The Sanders Campaign – From Sea to Shining Sea

http://www.commondreams.org/views/2016/04/29/sanders-campaign-sea-shining-sea

And it's no secret who constitute the bulk of the voters who do see things differently. While most anything may become a bone of contention in the midst of a presidential campaign, one point that no one argues is that Sanders has electrified the youth vote: Pennsylvania exit polls, for instance, showed him winning 83 percent of under-30 primary voters. Why? Perhaps it's because he has brought the U.S. up to speed with the rest of the world by introducing the idea of democratic socialism into the mainstream political whirl Or maybe it's because of the clarity of his positions: Whether he's advocating the $15 minimum wage; tuition-free public higher education; the need for a single-payer, Medicare-for-all health care system; the legalization of marijuana; the abolition of the death penalty; or his denunciation of the Iraq War as the country's greatest foreign policy disaster of the last forty years, when Sanders finishes talking you know clearly where he stands, something that is often not the case with the opposition.

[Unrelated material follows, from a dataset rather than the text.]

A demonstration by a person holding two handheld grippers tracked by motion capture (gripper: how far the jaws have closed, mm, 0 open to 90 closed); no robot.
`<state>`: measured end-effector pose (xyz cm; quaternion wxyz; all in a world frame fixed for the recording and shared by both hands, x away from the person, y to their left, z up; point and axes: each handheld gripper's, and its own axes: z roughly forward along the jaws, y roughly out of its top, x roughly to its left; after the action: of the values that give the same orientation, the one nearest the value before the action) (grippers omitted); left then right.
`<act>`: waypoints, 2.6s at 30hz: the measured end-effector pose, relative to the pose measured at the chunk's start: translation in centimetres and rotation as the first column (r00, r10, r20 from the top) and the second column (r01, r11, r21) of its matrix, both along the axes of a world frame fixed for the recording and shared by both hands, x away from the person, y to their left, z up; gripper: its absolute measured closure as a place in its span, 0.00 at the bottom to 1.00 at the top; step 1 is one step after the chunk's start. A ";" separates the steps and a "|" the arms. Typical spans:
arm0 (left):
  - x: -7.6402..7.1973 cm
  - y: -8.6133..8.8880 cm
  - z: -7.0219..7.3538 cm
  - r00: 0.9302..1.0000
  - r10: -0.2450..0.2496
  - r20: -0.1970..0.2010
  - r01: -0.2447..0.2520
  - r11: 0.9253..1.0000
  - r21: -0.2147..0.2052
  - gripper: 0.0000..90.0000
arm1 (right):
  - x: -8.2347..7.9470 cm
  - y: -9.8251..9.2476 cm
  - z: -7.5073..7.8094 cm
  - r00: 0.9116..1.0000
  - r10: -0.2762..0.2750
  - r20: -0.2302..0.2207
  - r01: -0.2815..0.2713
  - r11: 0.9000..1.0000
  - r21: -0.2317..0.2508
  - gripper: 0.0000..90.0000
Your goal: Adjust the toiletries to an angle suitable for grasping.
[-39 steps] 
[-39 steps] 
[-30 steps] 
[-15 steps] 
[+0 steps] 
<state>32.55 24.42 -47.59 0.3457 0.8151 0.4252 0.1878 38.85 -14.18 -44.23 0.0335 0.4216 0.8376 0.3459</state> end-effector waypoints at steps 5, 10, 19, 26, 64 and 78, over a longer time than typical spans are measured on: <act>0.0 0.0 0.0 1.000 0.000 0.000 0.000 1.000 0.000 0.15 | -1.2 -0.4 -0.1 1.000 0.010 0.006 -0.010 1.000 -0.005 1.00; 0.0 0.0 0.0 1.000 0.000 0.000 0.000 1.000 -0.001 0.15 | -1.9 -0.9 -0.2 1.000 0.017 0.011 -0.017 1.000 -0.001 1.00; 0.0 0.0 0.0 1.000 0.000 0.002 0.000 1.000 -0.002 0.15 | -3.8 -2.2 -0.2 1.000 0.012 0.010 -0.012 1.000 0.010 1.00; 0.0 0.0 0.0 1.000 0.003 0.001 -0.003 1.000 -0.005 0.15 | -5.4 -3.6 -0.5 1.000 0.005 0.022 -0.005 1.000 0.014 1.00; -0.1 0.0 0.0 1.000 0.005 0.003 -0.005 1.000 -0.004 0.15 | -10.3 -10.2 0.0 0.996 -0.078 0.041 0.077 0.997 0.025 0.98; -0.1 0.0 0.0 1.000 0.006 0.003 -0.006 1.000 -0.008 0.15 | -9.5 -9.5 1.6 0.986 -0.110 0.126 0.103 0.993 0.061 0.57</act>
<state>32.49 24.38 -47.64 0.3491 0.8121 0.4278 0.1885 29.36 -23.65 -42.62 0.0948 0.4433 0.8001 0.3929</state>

One of the reasons for this clarity gap is also itself quite clear. By the time most politicians reach the point of seriously contending for the presidency, they likely face an ongoing conflict between what they or their constituents might think is best and what the big money people, whom they rely on for campaign funding, will let them get away with. But when you actually run a campaign against the politics of the big money interests, as Sanders has, and people support it with unprecedented amounts of small campaign contributions, you simply don't have to go through those contortions.

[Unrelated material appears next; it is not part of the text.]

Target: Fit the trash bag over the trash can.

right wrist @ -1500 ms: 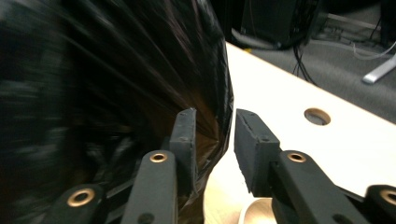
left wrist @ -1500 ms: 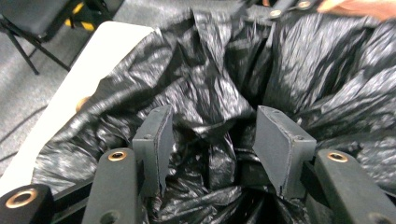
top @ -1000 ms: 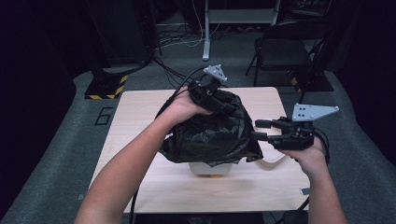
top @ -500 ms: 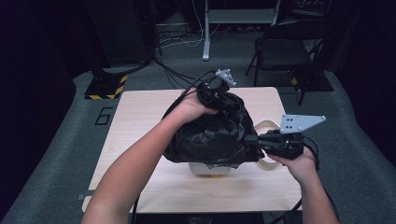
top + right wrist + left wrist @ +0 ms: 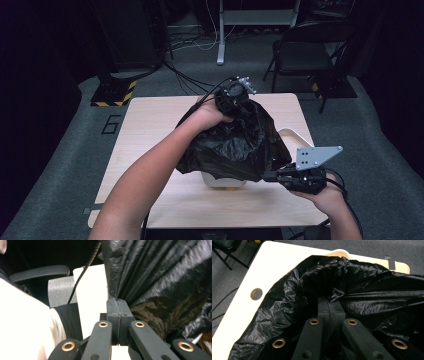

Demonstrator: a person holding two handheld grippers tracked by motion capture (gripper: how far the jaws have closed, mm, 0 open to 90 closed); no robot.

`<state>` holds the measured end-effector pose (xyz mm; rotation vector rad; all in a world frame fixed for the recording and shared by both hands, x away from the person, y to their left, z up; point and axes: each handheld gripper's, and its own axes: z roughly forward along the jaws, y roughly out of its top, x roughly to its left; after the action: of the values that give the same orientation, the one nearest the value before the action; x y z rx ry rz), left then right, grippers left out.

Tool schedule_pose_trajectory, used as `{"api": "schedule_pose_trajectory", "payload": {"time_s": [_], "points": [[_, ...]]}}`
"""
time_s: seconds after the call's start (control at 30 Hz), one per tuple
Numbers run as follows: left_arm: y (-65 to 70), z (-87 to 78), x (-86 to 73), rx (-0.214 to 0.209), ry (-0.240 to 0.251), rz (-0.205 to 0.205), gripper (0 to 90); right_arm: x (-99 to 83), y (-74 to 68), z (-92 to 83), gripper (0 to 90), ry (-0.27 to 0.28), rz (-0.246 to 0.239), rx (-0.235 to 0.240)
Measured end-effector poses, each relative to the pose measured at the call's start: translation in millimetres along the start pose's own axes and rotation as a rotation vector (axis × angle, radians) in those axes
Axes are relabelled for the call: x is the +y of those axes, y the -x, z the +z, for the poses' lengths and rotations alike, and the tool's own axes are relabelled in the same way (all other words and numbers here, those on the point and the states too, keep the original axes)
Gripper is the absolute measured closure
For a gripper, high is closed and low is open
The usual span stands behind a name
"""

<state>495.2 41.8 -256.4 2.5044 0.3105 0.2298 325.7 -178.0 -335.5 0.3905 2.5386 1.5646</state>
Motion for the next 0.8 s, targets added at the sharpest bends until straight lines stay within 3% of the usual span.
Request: {"api": "schedule_pose_trajectory", "payload": {"time_s": [0.2, 0.3, 0.43, 0.53, 0.6, 0.8], "points": [[0.2, 8.3, -1.7, -0.038, -0.042, 0.003, 78.1, -6.8, 12.8, 4.3, 90.0, 0.015, 0.059, -0.021], [-0.2, 12.5, -3.5, -0.058, -0.06, 0.011, 69.0, -7.8, 14.0, 5.3, 90.0, 0.029, 0.054, -0.018], [2.9, 17.6, -4.3, -0.073, -0.086, 0.049, 63.7, -8.5, 13.5, 5.2, 90.0, 0.029, 0.058, -0.02], [2.6, 23.7, -6.9, -0.132, -0.117, 0.051, 59.2, -9.4, 13.7, 5.1, 90.0, 0.034, 0.059, -0.02], [3.6, 25.6, -6.8, -0.13, -0.132, 0.078, 58.4, -9.7, 14.1, 5.5, 90.0, 0.035, 0.058, -0.021], [7.8, 38.7, -9.6, -0.192, -0.216, 0.092, 49.3, -11.1, 15.5, 6.3, 90.0, 0.029, 0.059, -0.027]]}}
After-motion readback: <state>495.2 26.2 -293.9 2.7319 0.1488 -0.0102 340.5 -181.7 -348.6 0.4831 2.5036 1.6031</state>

This contest pits two profoundly different visions for the American future against each other and those of us committed to dismantling the billionaires' rule are naturally committed to taking our case all the way to the convention, win, lose, or draw. Many in the Clinton camp, on the other hand, may have a hard time understanding this determination because they have never really understood what the Sanders campaign is all about. The candidate herself certainly appeared fairly clueless as to what's got us so exercised in this campaign, when she answered a question about why she charged $675,000 for giving speeches to the investment bankers at Goldman Sachs with the memorable words "That’s what they offered.”